GALLERY
Sèvres Royal Factory
SOLD
Sèvres Royal Factory
Ice cup from the Gobelet du Roi service
SOLD
Object N° 2251

Hard-paste porcelain, with polychrome decoration of garlands of barbeaux and myrtle leaves around red and blue lines.

One chip to the base and gold wear.

Unmarked.

18th century.

H. 6.5 cm.

Provenance

Service du Gobelet du Roi, Versailles palace.

History

Started in 1782, the so-called Gobelet du Roi service was delivered to the Palace of Versailles on May 11, 1783, supplemented by supplements each year between 1784 and 1791. The decoration is named in the registers of painters' work and preserved ovens in the archives of the Sèvres factory "garlands of barbels" accompanied by the designation "Service du Roy" (Arch. Sèvres, Vj'2, f° 141 and VI'2, f° 53). The delivery of March 27, 1784 provides more details on the decor: "We delivered for the King the additional service garland of myrtles and cornflowers" (Arch. Nat. 01 2061, item 70). It is addressed during successive deliveries to Jean-René-Christophe Roth, controller of the Gobelet du Roi. One hundred and forty-four plain plates were delivered in 1783 at the price of 15 pounds each.

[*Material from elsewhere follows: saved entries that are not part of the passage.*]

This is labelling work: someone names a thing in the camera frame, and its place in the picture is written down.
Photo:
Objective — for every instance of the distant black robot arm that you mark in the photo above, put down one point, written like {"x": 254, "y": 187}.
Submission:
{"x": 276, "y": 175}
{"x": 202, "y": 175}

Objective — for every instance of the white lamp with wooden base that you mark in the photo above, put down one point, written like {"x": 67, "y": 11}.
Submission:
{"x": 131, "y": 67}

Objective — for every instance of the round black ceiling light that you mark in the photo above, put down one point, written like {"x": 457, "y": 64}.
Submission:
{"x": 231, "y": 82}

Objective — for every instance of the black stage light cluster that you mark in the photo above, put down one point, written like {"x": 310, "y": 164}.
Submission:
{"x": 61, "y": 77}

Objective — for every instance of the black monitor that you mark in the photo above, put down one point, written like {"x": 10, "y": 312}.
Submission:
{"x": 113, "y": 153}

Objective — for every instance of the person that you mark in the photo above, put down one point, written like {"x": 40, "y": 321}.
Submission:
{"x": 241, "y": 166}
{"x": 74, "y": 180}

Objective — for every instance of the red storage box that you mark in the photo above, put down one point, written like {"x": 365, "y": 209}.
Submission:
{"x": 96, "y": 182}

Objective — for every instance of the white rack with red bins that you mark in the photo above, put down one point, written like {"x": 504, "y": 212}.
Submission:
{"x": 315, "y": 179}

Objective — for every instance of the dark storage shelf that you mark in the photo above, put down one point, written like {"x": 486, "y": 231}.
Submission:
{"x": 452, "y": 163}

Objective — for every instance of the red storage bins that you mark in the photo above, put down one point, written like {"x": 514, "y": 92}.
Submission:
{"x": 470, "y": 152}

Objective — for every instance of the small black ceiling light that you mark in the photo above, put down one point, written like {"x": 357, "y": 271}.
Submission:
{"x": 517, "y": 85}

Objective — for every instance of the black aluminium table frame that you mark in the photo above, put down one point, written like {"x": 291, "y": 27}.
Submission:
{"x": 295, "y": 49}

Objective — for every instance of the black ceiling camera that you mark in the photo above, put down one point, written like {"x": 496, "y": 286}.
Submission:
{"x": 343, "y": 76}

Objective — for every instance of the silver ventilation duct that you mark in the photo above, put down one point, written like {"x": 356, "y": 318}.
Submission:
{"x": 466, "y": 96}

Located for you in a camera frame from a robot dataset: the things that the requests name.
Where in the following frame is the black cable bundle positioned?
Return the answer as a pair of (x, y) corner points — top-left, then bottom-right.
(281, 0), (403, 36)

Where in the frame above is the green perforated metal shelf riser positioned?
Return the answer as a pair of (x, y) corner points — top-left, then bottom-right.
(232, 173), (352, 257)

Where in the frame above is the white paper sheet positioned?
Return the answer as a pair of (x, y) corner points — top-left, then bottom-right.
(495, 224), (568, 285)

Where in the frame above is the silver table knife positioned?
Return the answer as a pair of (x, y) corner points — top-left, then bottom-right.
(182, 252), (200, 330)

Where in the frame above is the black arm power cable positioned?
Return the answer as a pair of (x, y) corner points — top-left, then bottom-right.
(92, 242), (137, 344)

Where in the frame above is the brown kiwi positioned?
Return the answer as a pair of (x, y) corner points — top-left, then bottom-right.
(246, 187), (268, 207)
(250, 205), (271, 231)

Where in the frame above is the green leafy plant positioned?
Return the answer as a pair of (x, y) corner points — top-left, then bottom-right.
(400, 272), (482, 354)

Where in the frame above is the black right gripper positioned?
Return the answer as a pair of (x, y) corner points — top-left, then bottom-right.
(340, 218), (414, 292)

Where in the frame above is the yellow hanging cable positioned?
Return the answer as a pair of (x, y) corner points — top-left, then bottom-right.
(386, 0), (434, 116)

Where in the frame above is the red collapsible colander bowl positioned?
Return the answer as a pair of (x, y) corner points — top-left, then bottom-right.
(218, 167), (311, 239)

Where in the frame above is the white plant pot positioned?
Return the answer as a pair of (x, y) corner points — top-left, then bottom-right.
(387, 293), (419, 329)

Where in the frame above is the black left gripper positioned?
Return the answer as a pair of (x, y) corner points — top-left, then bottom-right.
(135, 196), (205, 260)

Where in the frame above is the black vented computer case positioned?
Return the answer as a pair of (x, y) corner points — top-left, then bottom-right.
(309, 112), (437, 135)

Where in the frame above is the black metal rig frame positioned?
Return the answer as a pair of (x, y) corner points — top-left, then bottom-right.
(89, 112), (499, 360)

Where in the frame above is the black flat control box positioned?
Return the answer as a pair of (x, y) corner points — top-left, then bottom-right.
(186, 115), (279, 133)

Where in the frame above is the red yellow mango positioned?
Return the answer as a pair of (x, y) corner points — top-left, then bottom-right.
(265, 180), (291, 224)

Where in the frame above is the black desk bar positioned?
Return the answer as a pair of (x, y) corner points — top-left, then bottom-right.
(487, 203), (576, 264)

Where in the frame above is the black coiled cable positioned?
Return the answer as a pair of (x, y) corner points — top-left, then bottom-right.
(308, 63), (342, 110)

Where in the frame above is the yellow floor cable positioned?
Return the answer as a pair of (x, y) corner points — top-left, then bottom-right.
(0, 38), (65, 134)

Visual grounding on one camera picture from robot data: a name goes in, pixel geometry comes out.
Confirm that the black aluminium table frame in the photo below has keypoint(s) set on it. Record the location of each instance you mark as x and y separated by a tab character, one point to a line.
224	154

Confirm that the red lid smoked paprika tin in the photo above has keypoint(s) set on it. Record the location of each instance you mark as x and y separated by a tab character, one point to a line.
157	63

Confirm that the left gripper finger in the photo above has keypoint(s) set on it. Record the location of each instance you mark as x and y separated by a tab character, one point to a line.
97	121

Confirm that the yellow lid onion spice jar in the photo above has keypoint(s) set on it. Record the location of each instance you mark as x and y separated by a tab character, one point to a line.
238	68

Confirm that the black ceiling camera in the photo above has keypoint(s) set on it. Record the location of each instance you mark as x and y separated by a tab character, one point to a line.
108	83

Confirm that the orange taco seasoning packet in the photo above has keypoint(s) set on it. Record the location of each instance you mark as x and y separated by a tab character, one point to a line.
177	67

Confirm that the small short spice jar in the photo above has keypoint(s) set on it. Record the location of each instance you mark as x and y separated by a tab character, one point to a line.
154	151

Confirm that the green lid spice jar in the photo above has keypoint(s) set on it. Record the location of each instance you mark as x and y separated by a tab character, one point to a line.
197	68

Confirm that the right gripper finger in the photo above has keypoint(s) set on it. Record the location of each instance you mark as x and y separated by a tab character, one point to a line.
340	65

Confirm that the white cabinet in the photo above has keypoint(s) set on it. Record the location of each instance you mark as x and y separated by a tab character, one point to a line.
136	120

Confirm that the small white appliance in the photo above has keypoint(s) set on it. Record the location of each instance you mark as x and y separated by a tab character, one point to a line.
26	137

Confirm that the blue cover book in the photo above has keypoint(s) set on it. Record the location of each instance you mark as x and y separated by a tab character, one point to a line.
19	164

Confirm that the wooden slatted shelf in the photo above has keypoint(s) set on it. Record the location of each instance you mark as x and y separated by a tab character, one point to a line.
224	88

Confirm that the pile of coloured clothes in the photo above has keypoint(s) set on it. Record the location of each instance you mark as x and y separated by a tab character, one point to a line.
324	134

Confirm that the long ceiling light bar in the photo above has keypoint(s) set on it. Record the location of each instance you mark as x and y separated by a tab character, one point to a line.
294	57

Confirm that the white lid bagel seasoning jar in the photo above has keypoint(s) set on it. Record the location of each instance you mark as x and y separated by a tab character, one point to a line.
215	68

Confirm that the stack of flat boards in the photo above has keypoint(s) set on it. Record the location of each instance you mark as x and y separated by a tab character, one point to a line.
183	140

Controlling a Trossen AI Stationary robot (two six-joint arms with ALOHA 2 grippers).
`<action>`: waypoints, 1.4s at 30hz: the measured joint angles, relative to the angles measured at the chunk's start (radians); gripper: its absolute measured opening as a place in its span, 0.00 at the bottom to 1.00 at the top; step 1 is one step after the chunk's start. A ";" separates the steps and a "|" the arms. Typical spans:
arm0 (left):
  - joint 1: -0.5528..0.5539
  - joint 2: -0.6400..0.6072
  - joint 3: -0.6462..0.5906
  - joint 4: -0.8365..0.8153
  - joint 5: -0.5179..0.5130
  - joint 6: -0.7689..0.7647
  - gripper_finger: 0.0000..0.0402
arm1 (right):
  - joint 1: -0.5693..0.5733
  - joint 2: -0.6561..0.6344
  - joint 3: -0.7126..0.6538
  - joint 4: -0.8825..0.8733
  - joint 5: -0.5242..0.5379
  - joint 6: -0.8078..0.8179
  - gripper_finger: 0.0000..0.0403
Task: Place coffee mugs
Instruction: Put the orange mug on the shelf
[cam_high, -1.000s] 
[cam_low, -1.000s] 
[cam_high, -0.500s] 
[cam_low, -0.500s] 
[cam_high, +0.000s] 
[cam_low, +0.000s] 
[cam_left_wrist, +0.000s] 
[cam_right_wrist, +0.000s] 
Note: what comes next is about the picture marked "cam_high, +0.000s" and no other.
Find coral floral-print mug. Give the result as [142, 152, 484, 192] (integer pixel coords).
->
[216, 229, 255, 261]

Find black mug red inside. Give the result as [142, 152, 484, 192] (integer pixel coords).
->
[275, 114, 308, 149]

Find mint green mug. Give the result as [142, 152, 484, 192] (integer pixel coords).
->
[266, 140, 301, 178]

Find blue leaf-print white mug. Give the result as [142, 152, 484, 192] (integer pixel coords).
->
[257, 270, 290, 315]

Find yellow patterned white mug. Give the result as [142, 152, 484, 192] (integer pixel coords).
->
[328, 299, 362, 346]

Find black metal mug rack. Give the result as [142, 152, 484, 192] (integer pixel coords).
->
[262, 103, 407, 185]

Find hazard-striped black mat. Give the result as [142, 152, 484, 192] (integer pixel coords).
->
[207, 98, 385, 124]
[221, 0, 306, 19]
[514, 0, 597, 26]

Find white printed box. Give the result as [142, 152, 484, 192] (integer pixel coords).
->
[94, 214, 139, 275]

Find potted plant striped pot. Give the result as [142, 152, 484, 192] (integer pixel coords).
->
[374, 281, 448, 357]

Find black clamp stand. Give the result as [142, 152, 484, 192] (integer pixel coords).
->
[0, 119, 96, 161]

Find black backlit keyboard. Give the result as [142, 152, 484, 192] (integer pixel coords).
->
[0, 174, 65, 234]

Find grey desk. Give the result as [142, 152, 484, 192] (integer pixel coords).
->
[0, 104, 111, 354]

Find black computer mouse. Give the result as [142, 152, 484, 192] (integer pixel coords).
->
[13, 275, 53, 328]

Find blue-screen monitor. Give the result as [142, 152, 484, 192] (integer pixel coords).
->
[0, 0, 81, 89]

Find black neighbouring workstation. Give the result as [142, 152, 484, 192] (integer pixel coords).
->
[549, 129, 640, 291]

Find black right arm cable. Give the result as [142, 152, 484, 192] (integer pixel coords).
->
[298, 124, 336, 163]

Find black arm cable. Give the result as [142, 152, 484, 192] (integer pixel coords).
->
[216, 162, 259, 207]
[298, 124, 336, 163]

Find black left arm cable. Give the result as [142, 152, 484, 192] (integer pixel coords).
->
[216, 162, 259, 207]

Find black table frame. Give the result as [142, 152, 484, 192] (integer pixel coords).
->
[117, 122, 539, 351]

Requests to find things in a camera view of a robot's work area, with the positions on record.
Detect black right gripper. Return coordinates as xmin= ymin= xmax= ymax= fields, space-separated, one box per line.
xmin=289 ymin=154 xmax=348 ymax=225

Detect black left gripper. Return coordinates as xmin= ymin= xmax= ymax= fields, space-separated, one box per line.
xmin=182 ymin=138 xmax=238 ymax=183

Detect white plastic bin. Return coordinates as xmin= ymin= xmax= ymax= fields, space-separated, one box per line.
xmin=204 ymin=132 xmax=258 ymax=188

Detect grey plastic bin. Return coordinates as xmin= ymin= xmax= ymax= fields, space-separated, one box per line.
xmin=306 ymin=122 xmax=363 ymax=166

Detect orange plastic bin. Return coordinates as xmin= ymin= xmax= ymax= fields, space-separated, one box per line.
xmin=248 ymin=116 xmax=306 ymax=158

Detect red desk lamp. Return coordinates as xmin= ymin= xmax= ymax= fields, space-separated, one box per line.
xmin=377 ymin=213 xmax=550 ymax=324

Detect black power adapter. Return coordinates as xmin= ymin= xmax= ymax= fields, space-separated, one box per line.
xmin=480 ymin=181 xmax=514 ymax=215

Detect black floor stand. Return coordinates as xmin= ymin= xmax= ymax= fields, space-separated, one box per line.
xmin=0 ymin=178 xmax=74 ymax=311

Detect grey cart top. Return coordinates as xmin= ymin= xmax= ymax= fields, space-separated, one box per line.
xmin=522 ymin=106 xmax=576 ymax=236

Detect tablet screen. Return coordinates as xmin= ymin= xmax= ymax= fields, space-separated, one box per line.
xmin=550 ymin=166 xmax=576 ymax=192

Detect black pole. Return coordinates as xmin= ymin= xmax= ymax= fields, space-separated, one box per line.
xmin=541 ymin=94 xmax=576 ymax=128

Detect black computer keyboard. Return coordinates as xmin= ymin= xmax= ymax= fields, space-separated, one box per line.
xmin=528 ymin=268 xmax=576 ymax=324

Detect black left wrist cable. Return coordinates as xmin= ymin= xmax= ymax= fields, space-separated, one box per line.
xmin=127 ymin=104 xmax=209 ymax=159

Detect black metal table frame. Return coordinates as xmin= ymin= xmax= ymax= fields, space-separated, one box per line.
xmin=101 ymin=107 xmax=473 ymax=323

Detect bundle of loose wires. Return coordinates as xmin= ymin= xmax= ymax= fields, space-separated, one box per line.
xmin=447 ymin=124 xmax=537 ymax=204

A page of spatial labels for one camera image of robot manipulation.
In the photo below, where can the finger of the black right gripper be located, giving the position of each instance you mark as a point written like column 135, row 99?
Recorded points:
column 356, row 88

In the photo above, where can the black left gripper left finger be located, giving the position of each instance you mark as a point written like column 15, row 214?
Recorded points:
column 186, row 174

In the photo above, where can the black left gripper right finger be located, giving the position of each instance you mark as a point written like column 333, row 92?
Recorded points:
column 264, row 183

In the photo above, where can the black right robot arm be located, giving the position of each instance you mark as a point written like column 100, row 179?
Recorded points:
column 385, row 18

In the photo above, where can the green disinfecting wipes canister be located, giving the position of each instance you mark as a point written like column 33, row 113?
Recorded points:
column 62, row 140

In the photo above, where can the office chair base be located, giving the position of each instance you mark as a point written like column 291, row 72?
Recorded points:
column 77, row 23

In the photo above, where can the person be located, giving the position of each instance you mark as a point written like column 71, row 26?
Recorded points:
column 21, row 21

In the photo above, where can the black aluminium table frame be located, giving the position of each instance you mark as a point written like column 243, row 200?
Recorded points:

The service was intended for the table of the officers who were entitled to the second dining room called "new rooms". The service probably followed the Court when it moved to the Tuileries in 1790. The Château de Versailles today keeps several pieces of this service including 8 ice cups, one of which is also unmarked. Other elements are kept at the Louvre Museum, the Museum of Decorative Arts, the Bowes Museum, the Victoria and Albert Museum or the Schloss Fasanerie in Fulda.

Related work

An ice cream cup also unmarked, sold at Piasa, June 11, 2014, lot 146 (expert Cyrille Froissart).

Literature

- Baulez, C., Towards a Return from Sèvres, La Revue du Louvre, Dec. 1991, p. 68-69.

- Peters, D., From Versailles to Paris: The Destiny of the Royal Collections, 1989, n° 129, p. 262.

- Versailles and the Royal Tables in Europe, 1993, p.120.